Search code examples
pythonpython-3.xstringsplitsplice

Slice a string into two chunks of different lengths based on character in Python


So I have a file that looks something like this:

oak
elm
tulip
redbud
birch

/plants/

allium
bellflower
ragweed
switchgrass

All I want to do is split the trees and herbaceous species into two chunks so I can call them separately like this:

print(trees)
oak
elm
tulip
redbud
birch

print(herbs)
allium
bellflower
ragweed
switchgrass

As you can see in the sample data, the data chunks are of unequal length so I have to split based on the divider "/plants/". If I try splicing, the data is now just separated by space:

for groups in plant_data:
    groups  = groups.strip()
    groups = groups.replace('\n\n', '\n')
    pos = groups.find("/plants/") 
    trees, herbs = (groups[:pos], groups[pos:])
print(trees)
oa
el
tuli
redbu
birc



alliu
bellflowe
ragwee
switchgras

If I try simply splitting, I'm getting lists (which would be okay for my purposes), but they are still not split into the two groups:

for groups in plant_data:
    groups  = groups.strip()
    groups = groups.replace('\n\n', '\n')
    trees = groups.split("/plants/")
print(trees)
['oak']
['elm']
['tulip']
['redbud']
['birch']
['']
['', '']
['']
['allium']
['bellflower']
['ragweed']
['switchgrass']

To remove blank lines, which I thought was the issue, I tried following: How do I remove blank lines from a string in Python?
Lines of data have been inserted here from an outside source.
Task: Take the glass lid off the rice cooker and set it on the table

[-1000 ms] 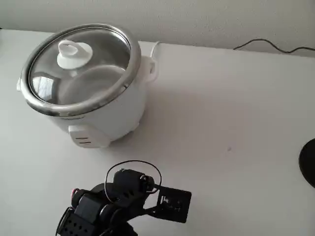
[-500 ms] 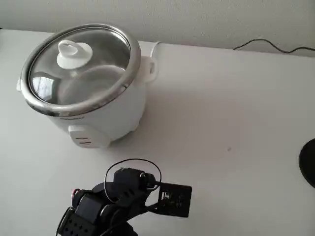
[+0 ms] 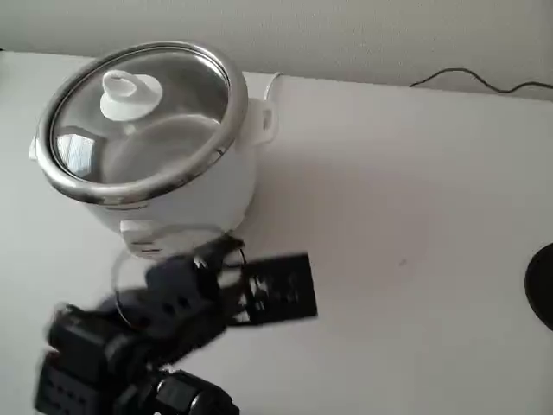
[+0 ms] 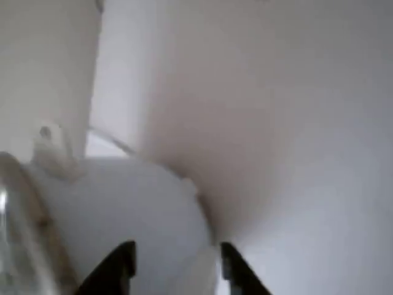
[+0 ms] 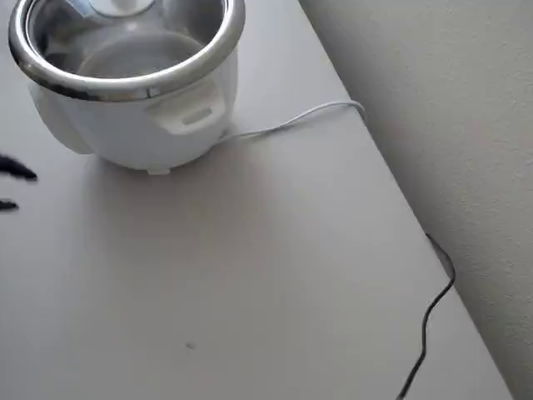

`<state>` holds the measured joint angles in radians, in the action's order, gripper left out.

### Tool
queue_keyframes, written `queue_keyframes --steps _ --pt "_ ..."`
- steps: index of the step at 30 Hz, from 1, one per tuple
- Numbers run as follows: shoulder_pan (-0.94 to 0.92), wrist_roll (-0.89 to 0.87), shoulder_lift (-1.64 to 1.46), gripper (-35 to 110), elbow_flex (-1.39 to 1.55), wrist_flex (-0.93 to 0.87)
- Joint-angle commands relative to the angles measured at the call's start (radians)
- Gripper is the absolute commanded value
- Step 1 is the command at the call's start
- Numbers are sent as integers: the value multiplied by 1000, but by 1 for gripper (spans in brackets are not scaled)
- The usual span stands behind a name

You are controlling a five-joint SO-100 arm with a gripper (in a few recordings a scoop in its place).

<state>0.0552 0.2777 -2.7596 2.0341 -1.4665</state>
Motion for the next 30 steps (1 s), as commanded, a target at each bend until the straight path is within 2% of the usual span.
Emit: queue_keyframes --steps 1,5,8,19,30 --pt "89 -63 328 19 -617 -66" --pt "173 -133 561 20 -953 -74" --pt "262 -192 672 23 -1083 -37" --pt "568 -305 828 28 -1085 209" --pt "615 -357 971 28 -1152 291"
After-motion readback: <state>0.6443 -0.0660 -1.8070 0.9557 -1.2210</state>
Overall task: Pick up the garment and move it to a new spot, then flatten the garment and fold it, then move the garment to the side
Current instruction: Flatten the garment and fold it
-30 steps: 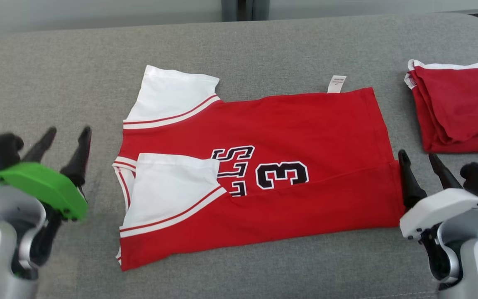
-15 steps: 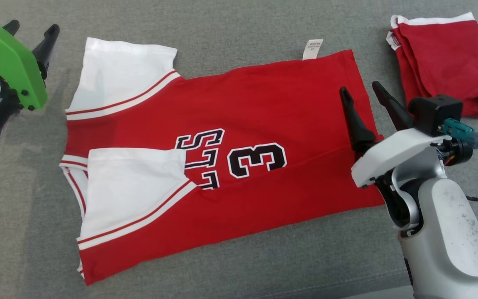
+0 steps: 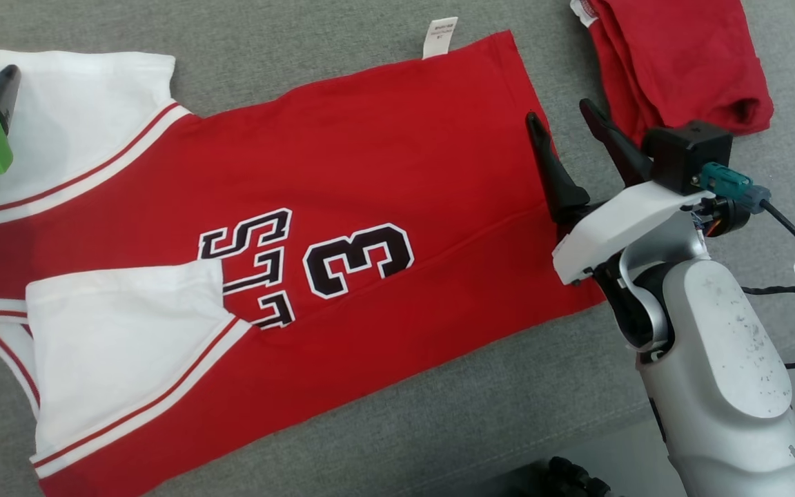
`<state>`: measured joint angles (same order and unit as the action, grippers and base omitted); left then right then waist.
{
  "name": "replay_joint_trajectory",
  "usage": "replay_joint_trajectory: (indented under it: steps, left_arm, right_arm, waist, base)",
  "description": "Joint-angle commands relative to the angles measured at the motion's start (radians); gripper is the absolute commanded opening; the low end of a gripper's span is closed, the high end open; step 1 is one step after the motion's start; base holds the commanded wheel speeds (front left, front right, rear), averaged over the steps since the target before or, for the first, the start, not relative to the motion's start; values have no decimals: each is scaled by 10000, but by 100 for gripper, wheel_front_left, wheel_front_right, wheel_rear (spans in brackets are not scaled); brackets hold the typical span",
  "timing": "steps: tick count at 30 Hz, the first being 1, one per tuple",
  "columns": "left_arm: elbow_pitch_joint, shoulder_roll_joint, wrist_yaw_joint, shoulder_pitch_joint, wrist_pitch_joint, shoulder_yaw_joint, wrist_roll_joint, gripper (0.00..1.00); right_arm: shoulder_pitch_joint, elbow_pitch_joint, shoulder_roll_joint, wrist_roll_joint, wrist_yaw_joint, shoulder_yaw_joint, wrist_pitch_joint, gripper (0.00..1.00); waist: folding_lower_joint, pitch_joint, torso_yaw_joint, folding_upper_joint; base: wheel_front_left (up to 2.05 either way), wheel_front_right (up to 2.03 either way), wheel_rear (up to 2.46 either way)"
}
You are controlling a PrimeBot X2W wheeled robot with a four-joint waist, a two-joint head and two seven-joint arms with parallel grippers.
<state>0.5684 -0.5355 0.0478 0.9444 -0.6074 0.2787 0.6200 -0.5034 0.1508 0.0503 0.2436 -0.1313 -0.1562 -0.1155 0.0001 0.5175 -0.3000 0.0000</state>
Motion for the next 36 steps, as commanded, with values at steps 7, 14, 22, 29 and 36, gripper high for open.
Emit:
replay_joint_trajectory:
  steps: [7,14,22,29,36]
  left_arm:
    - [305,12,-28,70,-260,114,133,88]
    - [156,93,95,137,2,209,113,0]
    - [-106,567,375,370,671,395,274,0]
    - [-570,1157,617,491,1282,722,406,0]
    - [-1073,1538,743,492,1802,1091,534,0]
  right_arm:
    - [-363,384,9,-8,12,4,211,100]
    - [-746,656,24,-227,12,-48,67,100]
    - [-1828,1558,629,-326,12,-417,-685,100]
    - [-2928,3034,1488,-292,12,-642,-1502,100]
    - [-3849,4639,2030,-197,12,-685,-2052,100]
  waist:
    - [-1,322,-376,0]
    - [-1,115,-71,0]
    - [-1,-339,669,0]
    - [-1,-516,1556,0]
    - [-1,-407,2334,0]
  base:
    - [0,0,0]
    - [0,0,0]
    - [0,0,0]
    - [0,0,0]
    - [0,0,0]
And I know that splitting a string by a character has been asked similarly here: Python: split a string by the position of a character

But I'm very confused as to why I can't get these two to split.


Solution

  • spam = """oak
    elm
    tulip
    redbud
    birch
    
    /plants/
    
    allium
    bellflower
    ragweed
    switchgrass"""
    
    spam = spam.splitlines()
    idx = spam.index('/plants/')
    trees, herbs = spam[:idx-1], spam[idx+2:]   
    print(trees)
    print(herbs)
    

    output

    ['oak', 'elm', 'tulip', 'redbud', 'birch']
    ['allium', 'bellflower', 'ragweed', 'switchgrass']
    

    Of course, instead of playing with idx-1, idx+2, you can remove empty str using different approach (e.g. list comprehension)

    spam = [line for line in spam.splitlines() if line]
    idx = spam.index('/plants/')
    trees, herbs = spam[:idx], spam[idx+1:]